Skip to content

Conversation

lnkuiper
Copy link
Contributor

@lnkuiper lnkuiper commented Dec 9, 2024

This was only implemented for integral types, so this PR adds support for strings (also works for dynamic join filter pushdown!).

To prevent regressions in IMDB, I had to add a special case for OPTIONAL_FILTERs in row_group.cpp so that these are skipped for scanning vectors (they are only used for row group checking anyway).

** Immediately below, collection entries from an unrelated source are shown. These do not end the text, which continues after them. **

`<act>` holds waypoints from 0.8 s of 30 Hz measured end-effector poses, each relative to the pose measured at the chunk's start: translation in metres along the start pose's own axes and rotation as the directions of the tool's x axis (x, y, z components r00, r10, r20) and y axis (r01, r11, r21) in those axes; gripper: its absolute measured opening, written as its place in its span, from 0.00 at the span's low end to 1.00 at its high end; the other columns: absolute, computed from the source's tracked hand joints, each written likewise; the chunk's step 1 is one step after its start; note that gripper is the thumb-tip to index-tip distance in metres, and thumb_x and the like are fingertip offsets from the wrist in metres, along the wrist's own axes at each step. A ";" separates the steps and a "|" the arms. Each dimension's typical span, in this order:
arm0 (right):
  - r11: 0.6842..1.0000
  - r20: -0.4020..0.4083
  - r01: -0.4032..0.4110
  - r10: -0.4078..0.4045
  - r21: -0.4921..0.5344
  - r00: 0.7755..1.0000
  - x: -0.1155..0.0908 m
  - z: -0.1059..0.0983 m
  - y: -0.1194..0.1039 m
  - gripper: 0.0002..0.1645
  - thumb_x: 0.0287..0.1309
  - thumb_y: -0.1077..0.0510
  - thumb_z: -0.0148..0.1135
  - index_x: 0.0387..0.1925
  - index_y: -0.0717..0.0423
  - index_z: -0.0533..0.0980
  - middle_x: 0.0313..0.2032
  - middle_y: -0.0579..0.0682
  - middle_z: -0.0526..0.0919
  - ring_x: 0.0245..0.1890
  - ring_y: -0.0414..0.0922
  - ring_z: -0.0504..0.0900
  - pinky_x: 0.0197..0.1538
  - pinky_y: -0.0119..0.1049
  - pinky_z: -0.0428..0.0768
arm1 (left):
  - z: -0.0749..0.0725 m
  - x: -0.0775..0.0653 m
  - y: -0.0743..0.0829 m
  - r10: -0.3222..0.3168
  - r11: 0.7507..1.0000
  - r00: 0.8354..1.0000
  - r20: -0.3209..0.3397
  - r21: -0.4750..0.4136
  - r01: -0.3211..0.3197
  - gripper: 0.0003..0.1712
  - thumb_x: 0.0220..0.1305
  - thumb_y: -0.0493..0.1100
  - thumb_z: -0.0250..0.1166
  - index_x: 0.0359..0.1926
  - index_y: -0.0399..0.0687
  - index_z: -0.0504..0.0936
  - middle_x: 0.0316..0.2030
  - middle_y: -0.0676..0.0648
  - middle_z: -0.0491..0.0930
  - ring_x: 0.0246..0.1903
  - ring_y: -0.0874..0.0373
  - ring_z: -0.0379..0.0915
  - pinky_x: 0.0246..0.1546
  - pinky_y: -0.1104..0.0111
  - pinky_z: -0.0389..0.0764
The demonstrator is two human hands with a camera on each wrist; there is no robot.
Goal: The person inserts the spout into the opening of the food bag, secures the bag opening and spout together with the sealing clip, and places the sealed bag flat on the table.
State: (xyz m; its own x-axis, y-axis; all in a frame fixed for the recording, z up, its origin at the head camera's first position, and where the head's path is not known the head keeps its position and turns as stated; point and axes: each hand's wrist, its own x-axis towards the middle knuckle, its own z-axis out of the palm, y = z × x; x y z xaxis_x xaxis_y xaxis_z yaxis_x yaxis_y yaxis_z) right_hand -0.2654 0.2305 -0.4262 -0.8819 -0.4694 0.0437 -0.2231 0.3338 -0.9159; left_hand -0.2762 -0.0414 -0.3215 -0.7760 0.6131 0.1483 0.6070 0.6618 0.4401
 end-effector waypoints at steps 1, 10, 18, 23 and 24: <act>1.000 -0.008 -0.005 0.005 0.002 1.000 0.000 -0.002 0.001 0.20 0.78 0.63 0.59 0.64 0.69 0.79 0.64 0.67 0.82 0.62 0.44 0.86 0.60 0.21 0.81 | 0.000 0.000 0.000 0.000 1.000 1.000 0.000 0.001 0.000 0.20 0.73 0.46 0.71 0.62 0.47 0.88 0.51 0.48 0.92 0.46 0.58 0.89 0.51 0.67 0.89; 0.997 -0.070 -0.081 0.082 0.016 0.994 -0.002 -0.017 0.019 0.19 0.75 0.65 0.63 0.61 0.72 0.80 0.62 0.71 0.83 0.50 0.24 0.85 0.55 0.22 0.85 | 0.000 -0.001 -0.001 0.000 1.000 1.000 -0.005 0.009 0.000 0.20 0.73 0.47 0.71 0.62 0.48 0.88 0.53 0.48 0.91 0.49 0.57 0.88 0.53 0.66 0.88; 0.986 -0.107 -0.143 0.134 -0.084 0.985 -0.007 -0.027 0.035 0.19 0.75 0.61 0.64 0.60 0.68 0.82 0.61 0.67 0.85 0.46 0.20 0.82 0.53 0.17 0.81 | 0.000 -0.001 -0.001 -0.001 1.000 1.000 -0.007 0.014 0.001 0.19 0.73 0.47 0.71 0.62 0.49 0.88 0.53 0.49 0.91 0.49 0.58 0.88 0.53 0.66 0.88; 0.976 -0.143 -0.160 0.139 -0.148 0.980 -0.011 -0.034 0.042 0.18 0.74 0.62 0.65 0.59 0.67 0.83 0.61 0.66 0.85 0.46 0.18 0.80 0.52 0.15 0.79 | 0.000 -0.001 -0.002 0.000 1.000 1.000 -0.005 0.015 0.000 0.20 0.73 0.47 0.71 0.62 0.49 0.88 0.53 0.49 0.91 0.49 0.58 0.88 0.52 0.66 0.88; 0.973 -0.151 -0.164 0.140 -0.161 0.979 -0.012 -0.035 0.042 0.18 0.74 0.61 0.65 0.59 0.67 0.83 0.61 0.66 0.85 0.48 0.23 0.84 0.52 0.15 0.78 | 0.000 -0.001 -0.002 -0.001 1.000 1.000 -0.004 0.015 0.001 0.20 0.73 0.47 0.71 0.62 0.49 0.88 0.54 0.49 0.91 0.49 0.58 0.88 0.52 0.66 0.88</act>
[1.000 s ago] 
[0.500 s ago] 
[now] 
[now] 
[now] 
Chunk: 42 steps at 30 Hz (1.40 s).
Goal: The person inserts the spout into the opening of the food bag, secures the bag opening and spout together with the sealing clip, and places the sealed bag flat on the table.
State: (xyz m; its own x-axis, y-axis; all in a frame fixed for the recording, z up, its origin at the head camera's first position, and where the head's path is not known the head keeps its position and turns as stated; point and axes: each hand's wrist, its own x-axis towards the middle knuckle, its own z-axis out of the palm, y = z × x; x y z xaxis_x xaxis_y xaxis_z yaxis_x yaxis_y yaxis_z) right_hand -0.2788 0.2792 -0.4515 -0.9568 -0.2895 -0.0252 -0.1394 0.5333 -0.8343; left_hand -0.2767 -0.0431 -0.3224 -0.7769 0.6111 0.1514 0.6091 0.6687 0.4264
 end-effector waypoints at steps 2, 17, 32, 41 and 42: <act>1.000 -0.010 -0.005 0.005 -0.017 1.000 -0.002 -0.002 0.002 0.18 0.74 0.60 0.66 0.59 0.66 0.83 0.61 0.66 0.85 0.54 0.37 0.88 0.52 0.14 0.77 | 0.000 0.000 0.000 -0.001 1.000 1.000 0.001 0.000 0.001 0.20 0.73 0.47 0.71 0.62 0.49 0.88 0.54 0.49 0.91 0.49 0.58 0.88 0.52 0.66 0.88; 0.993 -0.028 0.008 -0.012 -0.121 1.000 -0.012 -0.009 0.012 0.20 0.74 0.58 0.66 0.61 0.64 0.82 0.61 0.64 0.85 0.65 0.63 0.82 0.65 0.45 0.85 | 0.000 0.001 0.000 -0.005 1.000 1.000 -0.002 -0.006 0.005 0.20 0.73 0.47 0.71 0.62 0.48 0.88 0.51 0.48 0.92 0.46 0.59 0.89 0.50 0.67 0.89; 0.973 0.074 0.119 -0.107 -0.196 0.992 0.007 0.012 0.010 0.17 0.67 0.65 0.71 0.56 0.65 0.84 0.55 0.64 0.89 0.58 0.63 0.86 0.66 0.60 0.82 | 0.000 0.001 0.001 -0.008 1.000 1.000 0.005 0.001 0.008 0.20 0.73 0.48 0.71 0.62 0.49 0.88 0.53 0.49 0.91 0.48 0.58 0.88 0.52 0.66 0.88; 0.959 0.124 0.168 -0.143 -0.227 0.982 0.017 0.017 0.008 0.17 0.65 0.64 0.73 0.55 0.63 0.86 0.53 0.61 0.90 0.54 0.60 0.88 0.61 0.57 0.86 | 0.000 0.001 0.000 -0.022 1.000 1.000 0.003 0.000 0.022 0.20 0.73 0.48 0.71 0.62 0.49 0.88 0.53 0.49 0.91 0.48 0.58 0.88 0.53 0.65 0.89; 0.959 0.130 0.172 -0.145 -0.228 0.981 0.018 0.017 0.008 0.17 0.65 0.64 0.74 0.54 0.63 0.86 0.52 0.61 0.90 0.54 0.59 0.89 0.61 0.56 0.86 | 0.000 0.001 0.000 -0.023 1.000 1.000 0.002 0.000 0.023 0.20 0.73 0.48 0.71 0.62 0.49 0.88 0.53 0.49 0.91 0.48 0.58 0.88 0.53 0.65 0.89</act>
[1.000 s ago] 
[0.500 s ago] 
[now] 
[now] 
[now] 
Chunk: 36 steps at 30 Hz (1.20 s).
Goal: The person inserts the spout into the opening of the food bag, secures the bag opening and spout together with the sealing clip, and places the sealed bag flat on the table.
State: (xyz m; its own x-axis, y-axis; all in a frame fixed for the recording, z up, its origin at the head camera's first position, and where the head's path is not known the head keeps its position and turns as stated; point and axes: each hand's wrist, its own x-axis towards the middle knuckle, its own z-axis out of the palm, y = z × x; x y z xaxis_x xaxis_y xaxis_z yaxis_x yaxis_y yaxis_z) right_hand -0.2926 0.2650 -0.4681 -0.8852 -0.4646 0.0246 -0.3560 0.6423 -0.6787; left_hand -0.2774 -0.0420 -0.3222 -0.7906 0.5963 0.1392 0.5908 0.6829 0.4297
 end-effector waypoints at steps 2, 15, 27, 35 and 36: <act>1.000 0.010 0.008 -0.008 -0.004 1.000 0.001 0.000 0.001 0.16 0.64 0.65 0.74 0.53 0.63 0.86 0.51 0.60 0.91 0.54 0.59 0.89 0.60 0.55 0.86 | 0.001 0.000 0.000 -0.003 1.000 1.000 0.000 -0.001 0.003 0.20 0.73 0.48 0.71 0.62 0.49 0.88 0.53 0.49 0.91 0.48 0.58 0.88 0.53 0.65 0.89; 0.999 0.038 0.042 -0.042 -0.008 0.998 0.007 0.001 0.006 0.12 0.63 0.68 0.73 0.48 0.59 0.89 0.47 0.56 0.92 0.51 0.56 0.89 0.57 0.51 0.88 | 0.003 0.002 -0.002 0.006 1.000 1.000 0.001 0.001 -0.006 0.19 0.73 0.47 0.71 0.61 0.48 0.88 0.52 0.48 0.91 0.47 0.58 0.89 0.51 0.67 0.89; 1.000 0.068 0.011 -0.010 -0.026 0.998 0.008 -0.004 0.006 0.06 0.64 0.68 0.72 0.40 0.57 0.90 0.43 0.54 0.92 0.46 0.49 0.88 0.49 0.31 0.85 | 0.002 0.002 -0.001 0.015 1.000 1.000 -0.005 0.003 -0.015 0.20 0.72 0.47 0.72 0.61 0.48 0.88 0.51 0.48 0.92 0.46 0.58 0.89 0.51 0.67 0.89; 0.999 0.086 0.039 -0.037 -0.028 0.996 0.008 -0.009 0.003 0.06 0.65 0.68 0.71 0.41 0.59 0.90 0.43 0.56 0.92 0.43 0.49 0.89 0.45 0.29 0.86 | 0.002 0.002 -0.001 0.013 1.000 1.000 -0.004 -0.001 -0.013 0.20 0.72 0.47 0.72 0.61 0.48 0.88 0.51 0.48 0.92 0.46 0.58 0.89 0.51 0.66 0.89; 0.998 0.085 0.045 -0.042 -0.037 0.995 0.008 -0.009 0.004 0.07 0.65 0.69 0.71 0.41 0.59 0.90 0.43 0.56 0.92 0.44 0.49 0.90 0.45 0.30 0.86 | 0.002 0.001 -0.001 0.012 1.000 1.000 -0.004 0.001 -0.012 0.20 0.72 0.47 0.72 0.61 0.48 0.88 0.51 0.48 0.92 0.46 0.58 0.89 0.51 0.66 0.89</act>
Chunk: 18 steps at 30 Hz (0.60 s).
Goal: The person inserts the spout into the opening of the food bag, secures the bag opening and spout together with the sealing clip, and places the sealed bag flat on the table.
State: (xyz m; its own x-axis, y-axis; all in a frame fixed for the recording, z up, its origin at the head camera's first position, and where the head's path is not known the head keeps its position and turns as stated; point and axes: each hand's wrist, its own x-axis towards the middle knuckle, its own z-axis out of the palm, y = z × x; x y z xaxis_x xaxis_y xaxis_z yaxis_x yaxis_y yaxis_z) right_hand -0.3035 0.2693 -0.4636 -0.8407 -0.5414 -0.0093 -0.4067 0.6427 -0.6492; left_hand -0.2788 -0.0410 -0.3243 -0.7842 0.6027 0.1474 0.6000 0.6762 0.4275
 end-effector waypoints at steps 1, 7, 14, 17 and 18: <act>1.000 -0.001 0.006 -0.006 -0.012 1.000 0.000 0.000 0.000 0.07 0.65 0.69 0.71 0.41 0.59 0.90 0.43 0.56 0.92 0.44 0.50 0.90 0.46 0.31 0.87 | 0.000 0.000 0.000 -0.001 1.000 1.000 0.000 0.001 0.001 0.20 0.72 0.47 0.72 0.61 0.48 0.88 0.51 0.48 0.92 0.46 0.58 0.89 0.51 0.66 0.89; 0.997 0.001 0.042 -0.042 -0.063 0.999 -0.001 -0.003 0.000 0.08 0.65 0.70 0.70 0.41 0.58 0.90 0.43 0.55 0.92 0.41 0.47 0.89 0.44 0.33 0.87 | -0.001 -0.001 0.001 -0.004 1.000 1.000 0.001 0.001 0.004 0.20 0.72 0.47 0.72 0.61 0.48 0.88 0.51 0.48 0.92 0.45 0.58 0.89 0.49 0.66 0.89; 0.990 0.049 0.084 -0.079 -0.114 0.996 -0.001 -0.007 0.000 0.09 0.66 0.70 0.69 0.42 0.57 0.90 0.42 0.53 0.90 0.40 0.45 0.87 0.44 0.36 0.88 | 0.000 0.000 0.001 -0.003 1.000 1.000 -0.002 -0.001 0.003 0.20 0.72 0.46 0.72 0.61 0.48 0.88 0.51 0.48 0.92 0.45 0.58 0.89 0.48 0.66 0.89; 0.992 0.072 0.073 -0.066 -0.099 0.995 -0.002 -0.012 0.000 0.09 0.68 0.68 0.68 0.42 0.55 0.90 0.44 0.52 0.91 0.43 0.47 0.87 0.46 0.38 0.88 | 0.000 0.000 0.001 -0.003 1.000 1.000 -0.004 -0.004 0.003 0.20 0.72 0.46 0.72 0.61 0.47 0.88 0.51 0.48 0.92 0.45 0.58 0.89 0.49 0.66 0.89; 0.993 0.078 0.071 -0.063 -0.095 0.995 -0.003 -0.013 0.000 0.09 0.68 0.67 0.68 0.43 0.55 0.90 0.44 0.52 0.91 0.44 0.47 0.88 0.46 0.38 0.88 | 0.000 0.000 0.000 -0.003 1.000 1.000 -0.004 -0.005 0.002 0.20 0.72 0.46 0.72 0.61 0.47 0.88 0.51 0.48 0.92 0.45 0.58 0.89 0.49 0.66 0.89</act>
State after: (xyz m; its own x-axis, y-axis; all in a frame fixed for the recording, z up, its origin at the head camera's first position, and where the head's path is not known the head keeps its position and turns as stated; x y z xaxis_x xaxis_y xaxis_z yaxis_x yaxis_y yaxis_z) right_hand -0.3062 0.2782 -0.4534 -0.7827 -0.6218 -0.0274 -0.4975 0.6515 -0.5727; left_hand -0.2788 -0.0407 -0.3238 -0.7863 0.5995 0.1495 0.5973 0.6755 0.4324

@duckdb-draftbot duckdb-draftbot marked this pull request as draft December 9, 2024 13:39
@lnkuiper lnkuiper marked this pull request as ready for review December 9, 2024 13:39
@Mytherin
Copy link
Collaborator

Mytherin commented Dec 9, 2024

Thanks for the PR! Great change.

Could we add a benchmark that showcases the performance improvement?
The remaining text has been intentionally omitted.